Guests stay tuned as panelists make their points at a roundtable discussion themed “Unleashing Impact Investing in Asia” during the 2019 Asian Financial Forum on Jan 15, 2019. (EDMOND TANG / CHINA DAILY)
HONG KONG - The Hong Kong Committee for the United Nations Children’s Fund, commonly known as UNICEF, has urged governments, corporations and private investors to “co-create” novel investment projects for children.
Judy Chen, chairperson of the organization, said the best investments would be in the health, education and caring sectors for our next generation, to be carried out together without boundaries.
‘Doing good’ is good business and now we need to do ‘good’ better'
Judy Chen, Chairman, UNICEF Hong Kong
“‘Doing good’ is good business and now we need to do ‘good’ better,” she said.
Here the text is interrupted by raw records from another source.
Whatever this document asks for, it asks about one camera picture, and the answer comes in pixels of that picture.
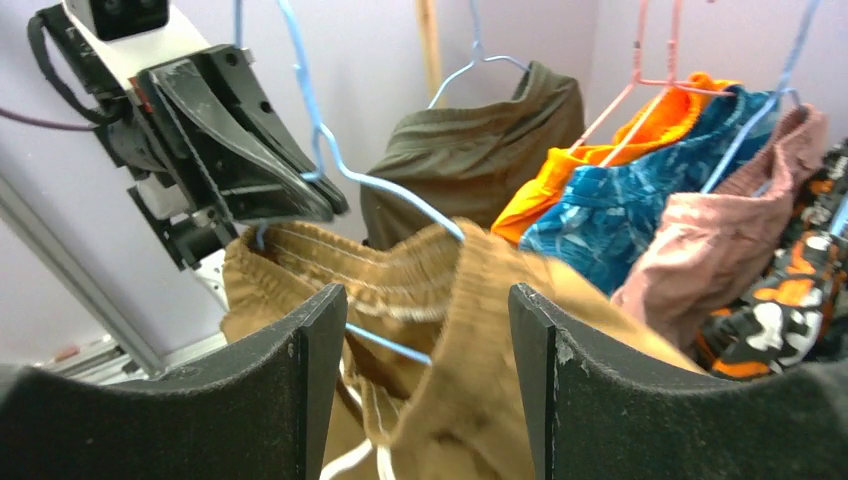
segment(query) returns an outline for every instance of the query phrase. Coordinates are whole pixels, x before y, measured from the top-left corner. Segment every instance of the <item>orange fabric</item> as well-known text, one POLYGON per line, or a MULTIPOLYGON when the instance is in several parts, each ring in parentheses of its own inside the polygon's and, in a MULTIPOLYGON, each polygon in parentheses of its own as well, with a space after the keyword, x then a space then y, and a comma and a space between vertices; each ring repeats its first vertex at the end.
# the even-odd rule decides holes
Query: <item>orange fabric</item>
MULTIPOLYGON (((724 90, 739 83, 732 80, 713 80, 703 72, 693 73, 689 82, 695 88, 710 91, 724 90)), ((671 89, 608 166, 626 165, 682 139, 698 121, 711 99, 710 95, 671 89)), ((582 165, 600 165, 630 133, 647 108, 643 107, 627 125, 616 132, 611 145, 581 146, 573 155, 568 154, 568 149, 548 150, 548 159, 539 174, 515 193, 492 225, 492 232, 513 246, 518 245, 524 231, 559 201, 574 170, 582 165)))

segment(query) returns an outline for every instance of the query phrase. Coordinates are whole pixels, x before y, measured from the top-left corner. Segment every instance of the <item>pink fabric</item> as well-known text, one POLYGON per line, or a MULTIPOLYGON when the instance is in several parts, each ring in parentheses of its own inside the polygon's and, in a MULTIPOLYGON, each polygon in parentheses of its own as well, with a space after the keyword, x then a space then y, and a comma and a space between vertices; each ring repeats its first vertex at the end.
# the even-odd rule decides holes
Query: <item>pink fabric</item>
POLYGON ((769 142, 711 194, 669 198, 662 226, 612 303, 681 349, 713 310, 768 266, 805 180, 822 167, 827 117, 807 106, 781 118, 769 142), (752 195, 771 180, 760 197, 752 195))

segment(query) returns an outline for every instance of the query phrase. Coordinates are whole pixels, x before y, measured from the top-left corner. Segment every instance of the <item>pink hanger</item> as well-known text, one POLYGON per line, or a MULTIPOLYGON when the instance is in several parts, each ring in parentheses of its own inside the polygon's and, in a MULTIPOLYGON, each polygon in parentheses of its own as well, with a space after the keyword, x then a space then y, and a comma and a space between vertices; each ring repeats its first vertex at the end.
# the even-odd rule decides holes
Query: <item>pink hanger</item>
POLYGON ((663 98, 665 98, 666 94, 671 91, 672 88, 677 88, 680 90, 685 90, 687 92, 693 93, 701 93, 705 95, 710 95, 714 97, 724 97, 724 96, 732 96, 732 92, 720 92, 720 91, 712 91, 712 90, 701 90, 698 88, 693 88, 689 82, 681 82, 677 79, 677 44, 678 39, 680 38, 680 12, 683 9, 683 0, 675 0, 674 1, 674 9, 672 11, 672 24, 671 24, 671 39, 668 41, 668 77, 665 80, 646 80, 642 78, 642 42, 645 38, 645 24, 647 23, 646 19, 648 16, 648 2, 650 0, 641 0, 642 4, 639 9, 639 27, 637 31, 637 38, 633 44, 633 74, 630 78, 630 83, 624 87, 624 90, 618 94, 615 100, 601 113, 597 120, 595 120, 592 125, 589 126, 588 129, 574 142, 574 145, 568 149, 568 154, 571 155, 577 149, 577 147, 583 145, 587 138, 589 138, 592 133, 597 130, 598 126, 606 120, 607 117, 615 110, 624 99, 630 95, 630 92, 636 87, 636 85, 660 85, 663 87, 662 91, 660 91, 659 95, 657 95, 653 101, 648 105, 648 108, 642 113, 642 116, 639 117, 639 120, 633 125, 633 128, 627 133, 627 135, 622 139, 621 142, 615 147, 615 149, 607 155, 607 158, 601 162, 600 166, 607 166, 618 153, 628 144, 630 140, 636 135, 636 132, 642 128, 645 121, 651 116, 651 114, 656 110, 657 106, 660 104, 663 98))

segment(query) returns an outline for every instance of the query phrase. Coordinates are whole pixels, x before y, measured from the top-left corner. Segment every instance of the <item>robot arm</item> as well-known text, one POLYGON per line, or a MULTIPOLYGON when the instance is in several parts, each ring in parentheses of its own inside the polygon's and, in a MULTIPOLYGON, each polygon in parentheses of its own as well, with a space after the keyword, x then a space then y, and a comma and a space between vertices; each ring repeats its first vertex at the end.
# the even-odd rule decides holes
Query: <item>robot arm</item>
POLYGON ((166 0, 63 0, 28 33, 45 77, 89 121, 129 194, 180 270, 236 237, 234 225, 331 221, 348 211, 262 91, 246 50, 210 46, 166 0), (98 108, 52 71, 44 32, 98 108))

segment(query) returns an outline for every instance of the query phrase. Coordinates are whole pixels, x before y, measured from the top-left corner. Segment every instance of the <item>metal frame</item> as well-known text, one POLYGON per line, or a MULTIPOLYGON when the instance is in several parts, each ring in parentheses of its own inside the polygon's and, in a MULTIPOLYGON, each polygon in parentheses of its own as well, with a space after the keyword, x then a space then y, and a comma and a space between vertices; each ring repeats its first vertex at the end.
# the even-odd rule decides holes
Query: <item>metal frame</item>
POLYGON ((88 271, 0 172, 0 218, 56 275, 95 320, 148 375, 165 371, 163 359, 109 300, 88 271))

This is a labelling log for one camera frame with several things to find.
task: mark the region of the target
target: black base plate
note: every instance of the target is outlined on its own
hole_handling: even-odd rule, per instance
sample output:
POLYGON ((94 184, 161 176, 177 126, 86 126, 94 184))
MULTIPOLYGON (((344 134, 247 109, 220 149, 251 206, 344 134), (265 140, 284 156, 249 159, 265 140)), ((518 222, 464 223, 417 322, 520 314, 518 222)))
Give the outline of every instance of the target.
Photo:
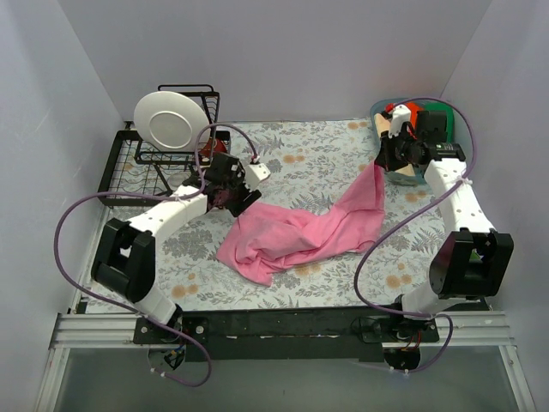
MULTIPOLYGON (((182 331, 202 343, 216 360, 383 361, 381 342, 399 342, 392 329, 396 320, 366 306, 349 306, 184 312, 181 325, 182 331)), ((437 330, 431 328, 431 323, 421 322, 418 327, 422 342, 438 342, 437 330)), ((177 346, 180 341, 144 318, 137 320, 135 344, 170 342, 177 346)), ((198 348, 188 346, 187 361, 203 359, 198 348)))

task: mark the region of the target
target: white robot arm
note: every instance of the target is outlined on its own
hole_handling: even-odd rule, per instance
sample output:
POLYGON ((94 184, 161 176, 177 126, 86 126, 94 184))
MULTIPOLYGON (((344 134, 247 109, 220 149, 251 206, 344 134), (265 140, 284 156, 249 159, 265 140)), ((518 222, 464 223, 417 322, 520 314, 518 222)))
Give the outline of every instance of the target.
MULTIPOLYGON (((417 135, 439 133, 440 113, 419 112, 422 130, 413 130, 410 111, 399 105, 392 110, 389 133, 382 135, 382 147, 376 164, 387 171, 408 164, 425 167, 425 182, 435 197, 441 197, 466 171, 465 155, 457 144, 429 143, 417 135)), ((470 182, 438 205, 446 232, 446 240, 429 268, 429 280, 400 297, 404 312, 434 315, 464 300, 495 295, 501 284, 513 240, 507 233, 498 233, 479 206, 470 182)))
MULTIPOLYGON (((204 178, 203 194, 188 200, 165 201, 128 221, 109 220, 101 234, 92 267, 92 278, 128 300, 140 313, 170 324, 178 310, 154 284, 158 249, 174 232, 214 207, 229 209, 234 216, 244 212, 261 193, 257 187, 270 176, 262 163, 243 167, 225 153, 215 153, 204 178)), ((173 193, 183 197, 197 192, 197 175, 184 181, 173 193)))

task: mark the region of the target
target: pink cloth
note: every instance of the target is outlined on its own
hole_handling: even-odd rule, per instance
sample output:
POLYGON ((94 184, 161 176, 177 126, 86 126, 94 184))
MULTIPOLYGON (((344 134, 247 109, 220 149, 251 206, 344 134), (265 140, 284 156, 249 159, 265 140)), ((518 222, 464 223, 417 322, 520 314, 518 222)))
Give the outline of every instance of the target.
POLYGON ((270 286, 272 273, 366 251, 385 212, 383 169, 371 163, 326 215, 254 203, 232 225, 217 258, 246 279, 270 286))

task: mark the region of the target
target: floral tablecloth
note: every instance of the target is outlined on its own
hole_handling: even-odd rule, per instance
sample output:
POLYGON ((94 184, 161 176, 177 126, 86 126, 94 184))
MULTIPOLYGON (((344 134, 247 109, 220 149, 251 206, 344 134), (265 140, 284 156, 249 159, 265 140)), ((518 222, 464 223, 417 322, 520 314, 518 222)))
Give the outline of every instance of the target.
MULTIPOLYGON (((256 143, 271 177, 260 187, 261 202, 325 213, 377 154, 371 121, 240 124, 256 143)), ((232 153, 250 158, 245 140, 232 133, 232 153)), ((383 231, 431 201, 427 185, 385 184, 383 231)), ((111 216, 128 219, 139 208, 115 208, 111 216)), ((157 256, 160 288, 186 311, 357 305, 353 274, 361 256, 345 253, 273 275, 270 288, 256 285, 215 259, 234 219, 216 210, 192 221, 168 239, 157 256)), ((426 279, 428 265, 443 242, 437 210, 404 227, 375 251, 362 270, 363 295, 387 304, 426 279)), ((116 299, 99 284, 95 292, 116 299)), ((90 300, 87 312, 120 312, 90 300)))

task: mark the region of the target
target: dish rack
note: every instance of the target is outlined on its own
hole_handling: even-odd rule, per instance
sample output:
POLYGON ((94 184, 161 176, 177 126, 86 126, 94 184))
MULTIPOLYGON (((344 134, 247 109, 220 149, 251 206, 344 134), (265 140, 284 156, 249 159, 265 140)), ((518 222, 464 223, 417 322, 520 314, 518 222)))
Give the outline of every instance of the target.
MULTIPOLYGON (((193 99, 206 113, 210 124, 217 123, 220 94, 209 84, 161 84, 158 90, 170 90, 193 99)), ((156 196, 170 196, 193 171, 194 152, 160 151, 144 142, 132 122, 119 130, 107 158, 98 191, 125 191, 156 196)), ((221 141, 230 153, 231 135, 228 130, 210 131, 209 157, 215 142, 221 141)), ((105 206, 154 206, 159 201, 124 196, 101 197, 105 206)))

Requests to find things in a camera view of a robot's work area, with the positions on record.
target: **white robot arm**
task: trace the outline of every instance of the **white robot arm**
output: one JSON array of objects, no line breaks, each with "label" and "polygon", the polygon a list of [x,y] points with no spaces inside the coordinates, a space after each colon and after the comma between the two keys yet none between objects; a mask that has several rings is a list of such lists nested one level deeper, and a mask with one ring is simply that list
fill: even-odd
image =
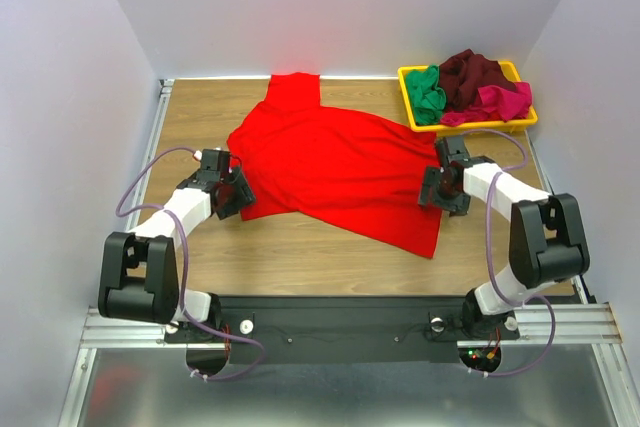
[{"label": "white robot arm", "polygon": [[[107,237],[98,294],[102,316],[159,324],[187,320],[178,308],[175,252],[182,239],[172,216],[188,236],[212,215],[223,220],[256,200],[240,166],[230,168],[230,152],[205,149],[194,157],[200,168],[177,186],[162,210],[129,232]],[[129,275],[141,263],[145,277]],[[217,326],[217,296],[188,289],[183,296],[192,318]]]},{"label": "white robot arm", "polygon": [[462,136],[439,139],[436,150],[442,168],[427,168],[421,205],[465,215],[470,197],[487,202],[498,175],[491,208],[511,222],[509,263],[495,283],[486,282],[467,294],[463,323],[469,333],[483,323],[490,327],[536,292],[587,271],[589,252],[574,197],[536,189],[491,159],[471,157]]}]

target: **pink cloth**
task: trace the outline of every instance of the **pink cloth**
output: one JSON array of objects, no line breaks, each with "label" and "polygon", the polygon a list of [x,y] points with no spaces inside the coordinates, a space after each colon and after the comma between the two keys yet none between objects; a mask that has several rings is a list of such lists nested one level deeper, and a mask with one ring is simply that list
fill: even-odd
[{"label": "pink cloth", "polygon": [[440,123],[456,127],[465,122],[485,122],[488,120],[524,119],[533,103],[531,86],[527,82],[514,82],[516,92],[487,85],[478,89],[475,102],[463,112],[446,112]]}]

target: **red shirt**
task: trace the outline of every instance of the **red shirt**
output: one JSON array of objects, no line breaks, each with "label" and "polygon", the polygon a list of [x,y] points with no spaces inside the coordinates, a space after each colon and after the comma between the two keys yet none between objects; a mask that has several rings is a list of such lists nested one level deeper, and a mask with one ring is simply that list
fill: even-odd
[{"label": "red shirt", "polygon": [[376,115],[320,105],[320,78],[271,77],[267,97],[231,133],[256,203],[244,220],[300,211],[433,257],[441,211],[418,205],[435,134]]}]

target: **yellow plastic bin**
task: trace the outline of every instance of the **yellow plastic bin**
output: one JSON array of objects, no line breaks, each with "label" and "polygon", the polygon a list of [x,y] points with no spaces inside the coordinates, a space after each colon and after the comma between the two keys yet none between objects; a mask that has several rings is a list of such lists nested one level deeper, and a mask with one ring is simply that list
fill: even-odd
[{"label": "yellow plastic bin", "polygon": [[[500,60],[500,67],[504,76],[512,82],[520,82],[520,75],[516,70],[516,66],[508,60]],[[400,81],[400,89],[402,90],[402,98],[404,99],[404,106],[407,109],[407,117],[409,117],[409,127],[415,132],[436,132],[439,136],[443,135],[455,135],[465,130],[471,129],[495,129],[504,132],[517,132],[525,130],[530,125],[538,122],[538,114],[533,105],[529,109],[529,115],[526,119],[510,120],[509,122],[503,122],[501,120],[491,120],[488,122],[466,122],[460,124],[457,127],[449,127],[446,125],[417,125],[416,119],[413,116],[413,110],[411,109],[411,103],[409,102],[409,95],[407,94],[407,84],[404,81],[405,76],[412,70],[425,71],[428,65],[413,65],[408,67],[400,67],[398,69],[398,80]]]}]

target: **clothing pile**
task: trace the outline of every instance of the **clothing pile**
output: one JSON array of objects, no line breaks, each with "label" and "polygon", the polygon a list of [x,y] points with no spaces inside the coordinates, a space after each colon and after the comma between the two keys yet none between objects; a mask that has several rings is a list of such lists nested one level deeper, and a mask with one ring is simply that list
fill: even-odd
[{"label": "clothing pile", "polygon": [[470,49],[409,72],[405,83],[418,125],[524,119],[532,104],[528,83],[507,80],[498,62]]}]

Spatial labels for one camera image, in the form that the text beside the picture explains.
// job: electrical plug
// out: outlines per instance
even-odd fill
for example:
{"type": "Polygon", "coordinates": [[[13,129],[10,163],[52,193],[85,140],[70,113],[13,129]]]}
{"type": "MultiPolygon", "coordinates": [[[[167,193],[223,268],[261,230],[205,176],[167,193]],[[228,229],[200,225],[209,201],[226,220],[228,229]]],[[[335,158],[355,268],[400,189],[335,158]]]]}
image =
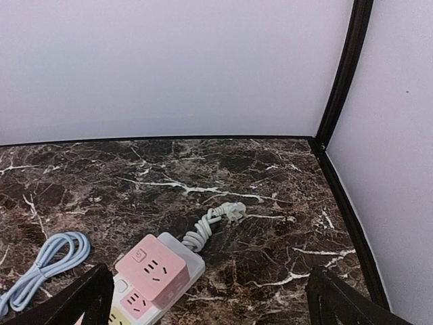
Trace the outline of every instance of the electrical plug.
{"type": "Polygon", "coordinates": [[[242,202],[226,202],[223,203],[220,207],[223,209],[224,214],[227,216],[229,223],[234,221],[236,224],[240,224],[244,219],[248,218],[248,215],[246,214],[246,206],[242,202]]]}

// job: marble surface
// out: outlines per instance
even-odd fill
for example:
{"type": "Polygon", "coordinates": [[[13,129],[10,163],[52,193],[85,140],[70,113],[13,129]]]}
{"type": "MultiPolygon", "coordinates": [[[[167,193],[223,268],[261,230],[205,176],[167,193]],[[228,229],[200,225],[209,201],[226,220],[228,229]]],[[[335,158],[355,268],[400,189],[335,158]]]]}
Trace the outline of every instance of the marble surface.
{"type": "Polygon", "coordinates": [[[76,230],[86,263],[48,280],[58,293],[98,262],[114,264],[146,234],[181,239],[210,207],[241,201],[201,252],[206,272],[161,324],[309,324],[309,271],[326,265],[367,296],[326,180],[304,140],[197,139],[0,148],[0,290],[47,237],[76,230]]]}

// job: coiled cable
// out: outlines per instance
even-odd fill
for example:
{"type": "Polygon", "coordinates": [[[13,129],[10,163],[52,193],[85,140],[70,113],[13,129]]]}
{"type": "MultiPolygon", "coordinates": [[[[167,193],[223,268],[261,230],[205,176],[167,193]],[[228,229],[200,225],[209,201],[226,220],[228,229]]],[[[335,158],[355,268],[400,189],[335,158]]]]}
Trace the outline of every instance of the coiled cable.
{"type": "Polygon", "coordinates": [[[194,225],[197,231],[187,232],[182,239],[182,244],[193,252],[200,252],[209,237],[212,236],[210,225],[220,221],[222,215],[226,215],[230,221],[238,223],[242,217],[248,217],[245,205],[240,202],[226,202],[215,209],[210,208],[207,214],[203,215],[203,217],[194,225]]]}
{"type": "Polygon", "coordinates": [[[65,272],[81,264],[91,250],[89,239],[80,232],[65,232],[48,238],[44,243],[33,266],[7,291],[0,296],[0,321],[9,311],[22,311],[48,278],[65,272]],[[53,257],[69,245],[68,254],[59,261],[49,264],[53,257]]]}

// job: white backdrop
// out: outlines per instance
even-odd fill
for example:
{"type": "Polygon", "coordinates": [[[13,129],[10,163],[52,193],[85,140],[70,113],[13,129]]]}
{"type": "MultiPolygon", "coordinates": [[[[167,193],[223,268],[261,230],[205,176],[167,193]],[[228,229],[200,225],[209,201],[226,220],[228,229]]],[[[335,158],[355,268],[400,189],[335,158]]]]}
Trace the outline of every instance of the white backdrop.
{"type": "Polygon", "coordinates": [[[314,135],[352,1],[0,1],[0,144],[314,135]]]}
{"type": "Polygon", "coordinates": [[[433,2],[375,1],[329,154],[395,313],[433,320],[433,2]]]}

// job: light blue cable
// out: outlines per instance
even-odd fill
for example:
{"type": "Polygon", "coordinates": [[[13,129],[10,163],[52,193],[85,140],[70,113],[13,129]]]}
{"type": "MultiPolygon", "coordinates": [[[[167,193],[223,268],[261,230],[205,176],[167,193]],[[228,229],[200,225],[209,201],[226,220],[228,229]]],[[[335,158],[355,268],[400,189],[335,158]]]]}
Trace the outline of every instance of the light blue cable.
{"type": "Polygon", "coordinates": [[[0,321],[9,311],[8,304],[15,311],[22,311],[27,307],[33,295],[48,278],[65,272],[81,264],[90,253],[90,242],[80,232],[65,232],[48,238],[44,243],[33,266],[10,288],[0,296],[0,321]],[[78,241],[75,250],[74,240],[78,241]],[[66,244],[69,244],[69,252],[59,261],[49,265],[66,244]]]}

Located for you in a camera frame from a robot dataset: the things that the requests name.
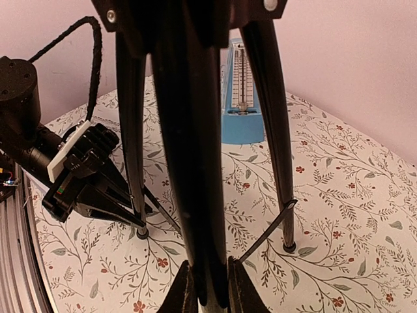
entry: pink wall
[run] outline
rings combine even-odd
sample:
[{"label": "pink wall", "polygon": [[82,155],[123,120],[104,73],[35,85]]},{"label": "pink wall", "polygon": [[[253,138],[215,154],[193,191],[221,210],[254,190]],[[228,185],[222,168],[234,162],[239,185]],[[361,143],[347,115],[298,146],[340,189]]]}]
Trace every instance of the pink wall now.
[{"label": "pink wall", "polygon": [[[25,59],[95,15],[89,0],[0,5],[0,55]],[[289,0],[276,28],[290,92],[417,163],[415,0]],[[92,44],[83,26],[36,63],[43,121],[87,101]],[[115,88],[114,58],[113,34],[104,33],[100,94]]]}]

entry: rubber foot
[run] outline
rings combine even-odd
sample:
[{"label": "rubber foot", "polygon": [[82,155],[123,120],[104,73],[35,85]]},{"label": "rubber foot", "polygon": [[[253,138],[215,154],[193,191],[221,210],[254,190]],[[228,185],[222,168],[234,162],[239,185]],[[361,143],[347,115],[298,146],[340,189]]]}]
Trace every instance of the rubber foot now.
[{"label": "rubber foot", "polygon": [[139,230],[136,230],[136,236],[139,239],[145,240],[147,237],[149,237],[149,230],[146,229],[146,233],[144,233],[143,235],[139,233]]},{"label": "rubber foot", "polygon": [[286,253],[293,253],[295,251],[295,249],[297,248],[297,245],[295,243],[293,243],[291,246],[285,246],[282,245],[284,251],[286,251]]}]

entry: blue metronome
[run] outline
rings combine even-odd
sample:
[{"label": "blue metronome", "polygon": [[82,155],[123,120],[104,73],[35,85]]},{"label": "blue metronome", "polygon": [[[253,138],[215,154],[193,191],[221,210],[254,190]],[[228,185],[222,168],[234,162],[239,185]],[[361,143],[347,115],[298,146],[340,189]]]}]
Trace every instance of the blue metronome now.
[{"label": "blue metronome", "polygon": [[222,89],[222,143],[263,142],[264,126],[252,71],[241,38],[230,40]]}]

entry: floral pattern
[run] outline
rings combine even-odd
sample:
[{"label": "floral pattern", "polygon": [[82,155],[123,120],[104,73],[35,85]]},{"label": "floral pattern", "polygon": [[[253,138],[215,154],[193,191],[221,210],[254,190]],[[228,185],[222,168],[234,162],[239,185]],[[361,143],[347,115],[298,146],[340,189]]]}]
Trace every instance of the floral pattern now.
[{"label": "floral pattern", "polygon": [[[308,101],[288,94],[287,102],[297,250],[284,252],[276,230],[245,262],[265,305],[271,312],[417,311],[414,166]],[[62,134],[84,116],[82,106],[48,126]],[[119,133],[116,92],[98,100],[94,122]],[[178,220],[151,77],[144,131],[146,184]],[[112,159],[124,174],[121,146]],[[278,213],[268,144],[223,145],[222,162],[227,251],[238,257]],[[128,226],[76,213],[61,224],[42,208],[42,189],[32,188],[60,312],[156,312],[186,258],[161,214],[148,218],[150,237],[141,241]]]}]

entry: tripod leg
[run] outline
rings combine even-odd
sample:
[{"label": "tripod leg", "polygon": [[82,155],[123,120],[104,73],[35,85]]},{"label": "tripod leg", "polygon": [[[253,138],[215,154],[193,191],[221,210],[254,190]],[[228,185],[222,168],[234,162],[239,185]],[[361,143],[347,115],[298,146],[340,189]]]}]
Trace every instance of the tripod leg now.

She made the remarks in an interview with China Daily during the 2019 Asian Financial Forum, which entered its second day on Tuesday.
Chen said people harbor the impression that UNICEF usually works with governments but, in fact, it now has a diversified pool of partners, including governments, corporations and private donors.
In 2017, three quarters of UNICEF Hong Kong’s revenue came from individual donations, while the percentage of corporate partnerships and annual fundraising events was about 15 percent.
Amy Lo (left) and Judy Chen at the “Unleashing Impact Investing in Asia” roundtable on Jan 15, 2019. (EDMOND TANG / CHINA DAILY)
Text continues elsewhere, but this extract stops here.